Problem to solve:
Your answer should repeat exactly the lines from the one holding "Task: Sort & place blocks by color" through the end of the data, and it should contain no pictures.

Data provided:
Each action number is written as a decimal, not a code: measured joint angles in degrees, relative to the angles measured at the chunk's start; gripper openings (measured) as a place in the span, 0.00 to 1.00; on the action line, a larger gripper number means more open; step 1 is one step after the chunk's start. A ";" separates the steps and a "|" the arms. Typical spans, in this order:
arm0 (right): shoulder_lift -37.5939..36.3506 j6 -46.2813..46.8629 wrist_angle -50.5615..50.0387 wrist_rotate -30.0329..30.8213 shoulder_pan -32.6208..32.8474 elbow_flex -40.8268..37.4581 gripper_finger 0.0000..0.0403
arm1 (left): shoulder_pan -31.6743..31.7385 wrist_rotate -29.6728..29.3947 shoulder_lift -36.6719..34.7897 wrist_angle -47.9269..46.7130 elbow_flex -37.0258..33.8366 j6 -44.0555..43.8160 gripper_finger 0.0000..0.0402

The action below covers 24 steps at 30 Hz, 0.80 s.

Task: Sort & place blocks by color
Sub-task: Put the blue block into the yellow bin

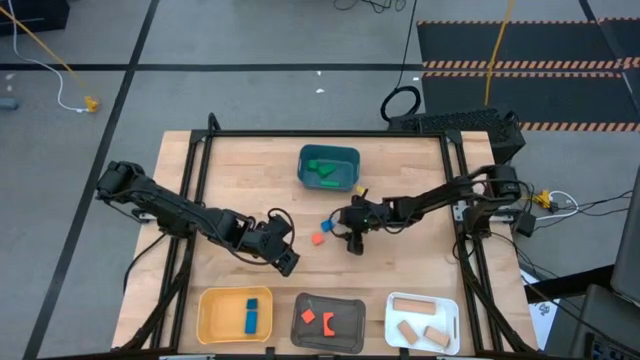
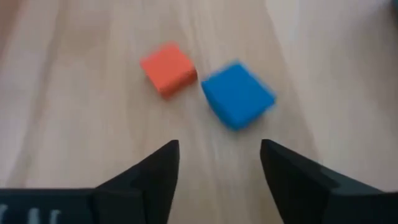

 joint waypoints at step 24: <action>3.75 -28.21 14.50 -0.56 -1.34 0.11 0.55 | 0.00 0.02 0.00 -0.11 0.00 1.90 0.52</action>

Reply to the task:
Task: Sort & place blocks by color
Sub-task: Put the blue block into the yellow bin


 joint waypoints at step 24: <action>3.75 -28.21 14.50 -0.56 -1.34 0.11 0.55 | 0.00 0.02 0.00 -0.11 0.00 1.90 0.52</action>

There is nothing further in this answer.